As you walk with your daughter to the Chuppah, on that road that may seem endless, but takes only a minute… you may shed a tear or two. As moisture runs down your cheek, I ask you to think of me. Your daughter’s mother-in-law. And my own tears. You see, I’ve been taking them off for days for this wedding.
My son is committing to a partnership with your daughter. May he be blessed with happiness and good health. In a time that will no doubt fully include feelings of great joy and celebration, will you not remember the sadness and loss that I feel? The moment will never come again. You could have done a lot to change the circumstances. It’s easier for you to ignore me and hope I’ll go away. Sometimes the right decision is not the easiest.
Neither you nor your wife will acknowledge me or approach me regarding this blessed event that will take place. This is my only way of contacting you at this time. Girlfriend: I wish I could meet her, but she hasn’t been interested in returning my phone calls or emails either. I do not go anywhere. And every time you look at my son, I will be a sparkle in his eyes. The good that your daughter sees in my son comes from me. And I have the references to back that up.
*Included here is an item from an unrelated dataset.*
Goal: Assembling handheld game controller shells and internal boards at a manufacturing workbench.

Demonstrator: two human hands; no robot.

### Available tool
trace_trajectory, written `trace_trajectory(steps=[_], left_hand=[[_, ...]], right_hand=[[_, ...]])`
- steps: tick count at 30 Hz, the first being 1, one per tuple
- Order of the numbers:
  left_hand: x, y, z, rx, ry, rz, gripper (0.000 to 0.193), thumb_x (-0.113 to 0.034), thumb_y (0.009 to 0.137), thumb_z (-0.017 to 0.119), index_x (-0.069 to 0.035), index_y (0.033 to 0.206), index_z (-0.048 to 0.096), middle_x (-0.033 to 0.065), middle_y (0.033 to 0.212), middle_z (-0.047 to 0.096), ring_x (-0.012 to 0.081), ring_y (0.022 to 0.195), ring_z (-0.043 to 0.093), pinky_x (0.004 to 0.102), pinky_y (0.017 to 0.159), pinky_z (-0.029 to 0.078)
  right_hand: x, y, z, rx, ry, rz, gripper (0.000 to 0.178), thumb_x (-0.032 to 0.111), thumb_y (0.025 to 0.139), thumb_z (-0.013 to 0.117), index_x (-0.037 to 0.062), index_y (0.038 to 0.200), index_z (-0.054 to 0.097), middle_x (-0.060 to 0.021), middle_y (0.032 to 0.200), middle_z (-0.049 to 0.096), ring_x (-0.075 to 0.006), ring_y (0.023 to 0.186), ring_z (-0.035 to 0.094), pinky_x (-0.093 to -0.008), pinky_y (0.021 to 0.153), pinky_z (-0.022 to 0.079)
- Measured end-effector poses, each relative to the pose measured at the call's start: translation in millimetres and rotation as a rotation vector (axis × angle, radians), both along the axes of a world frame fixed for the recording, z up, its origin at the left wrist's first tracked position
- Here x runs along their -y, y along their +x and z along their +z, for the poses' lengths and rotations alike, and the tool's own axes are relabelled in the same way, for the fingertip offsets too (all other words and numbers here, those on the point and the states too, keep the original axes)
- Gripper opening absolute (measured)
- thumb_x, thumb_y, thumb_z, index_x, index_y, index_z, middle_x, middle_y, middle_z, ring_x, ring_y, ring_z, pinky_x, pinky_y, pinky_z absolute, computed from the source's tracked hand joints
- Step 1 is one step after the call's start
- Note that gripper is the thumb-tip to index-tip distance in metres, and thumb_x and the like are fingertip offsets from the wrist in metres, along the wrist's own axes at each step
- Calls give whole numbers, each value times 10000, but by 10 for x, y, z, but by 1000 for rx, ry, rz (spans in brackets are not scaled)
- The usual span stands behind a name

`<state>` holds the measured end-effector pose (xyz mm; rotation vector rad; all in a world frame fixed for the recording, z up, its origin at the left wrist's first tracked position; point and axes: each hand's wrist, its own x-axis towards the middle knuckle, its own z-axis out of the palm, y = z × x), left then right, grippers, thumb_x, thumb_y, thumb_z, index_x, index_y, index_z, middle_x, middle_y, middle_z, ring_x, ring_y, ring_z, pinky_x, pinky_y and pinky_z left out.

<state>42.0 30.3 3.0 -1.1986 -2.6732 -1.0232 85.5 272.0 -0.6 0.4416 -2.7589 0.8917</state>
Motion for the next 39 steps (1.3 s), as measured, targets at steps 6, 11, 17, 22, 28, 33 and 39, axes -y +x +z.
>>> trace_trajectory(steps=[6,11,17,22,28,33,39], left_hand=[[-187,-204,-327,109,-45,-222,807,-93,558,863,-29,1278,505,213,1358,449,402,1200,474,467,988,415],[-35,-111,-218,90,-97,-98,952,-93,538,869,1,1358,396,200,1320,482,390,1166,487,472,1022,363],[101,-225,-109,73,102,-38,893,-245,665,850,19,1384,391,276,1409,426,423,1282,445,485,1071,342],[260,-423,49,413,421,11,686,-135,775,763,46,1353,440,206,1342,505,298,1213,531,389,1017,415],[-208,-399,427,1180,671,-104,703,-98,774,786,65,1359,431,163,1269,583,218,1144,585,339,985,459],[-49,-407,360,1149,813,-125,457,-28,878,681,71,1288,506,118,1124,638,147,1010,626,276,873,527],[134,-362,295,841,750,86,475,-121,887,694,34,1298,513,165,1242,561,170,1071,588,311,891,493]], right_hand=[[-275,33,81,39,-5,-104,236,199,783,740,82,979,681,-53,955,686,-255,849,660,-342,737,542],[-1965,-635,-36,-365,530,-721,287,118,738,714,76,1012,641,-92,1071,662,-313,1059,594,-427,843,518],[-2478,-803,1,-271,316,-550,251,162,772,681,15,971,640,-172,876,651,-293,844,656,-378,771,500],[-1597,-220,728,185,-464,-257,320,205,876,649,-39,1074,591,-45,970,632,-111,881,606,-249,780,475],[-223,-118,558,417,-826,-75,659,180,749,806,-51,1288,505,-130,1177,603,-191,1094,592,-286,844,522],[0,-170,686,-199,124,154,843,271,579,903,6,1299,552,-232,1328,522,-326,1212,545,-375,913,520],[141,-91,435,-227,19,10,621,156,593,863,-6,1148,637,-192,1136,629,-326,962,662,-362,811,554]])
Think of the way our children came together. Bashert, then, was always meant to be; which was destiny. Maybe you can be the catalyst to bring peace between us. Or maybe it’s your daughter who melts the ice around my son’s heart. When my son was born, I held him in my arms and imagined his future, a life that always included me. I never would have thought that a boy who adored me so much, until he was 15 years old, would turn against me like he did. Hate has to be taught. So when you say that Parental Alienation is just a word, I disagree with you. Funny how I have all the documentation that shows a separation trail on paper, and you never asked to see any of it. There isn’t a day in the last decade that I haven’t missed my son. Even through the most unacceptable behaviors of him. Because I remember the baby, the little boy, the young teenager, the one with the old soul and the heart of gold. The young man who will be waiting for your daughter at the end of the wedding entrance will be my son forever. And he knows that whatever happens, he has the unconditional love of his mother.
So, as the father of the bride, convey a message from the mother of the groom. I wish our children everything they wish for themselves and much more. That they find everything in each other that brings out the best in them. The goal of a great marriage is to go beyond the idea that you treat the other person as you would like to be treated. I hope my son will always put his daughter first. That is something to emphasize to my son. Unfortunately, he could not have learned such things by example. May our children treat each other better than each one ever wants to be treated. I’m sorry, there are so many things I wish I could write, but my own tears get in the way.
My current life partner teaches me something special every day. Many times I heard him say: “It makes me happy to see you happy.” I pray that our children have reached the point where they derive more joy from making each other happy than from pursuing their individual happiness.
And as he “gives his daughter away” on Saturday night, he will no doubt feel a loss and a little sadness at letting her go. Your eyes may become teary if emotion takes hold of such a sacred time particle. I’ll be crying with you In a different way, of course. Remember, how you have the opportunity to feel that. Experience that with the young couple. And how you have participated in denying me that: my own experience of seeing a cycle of life that will never return.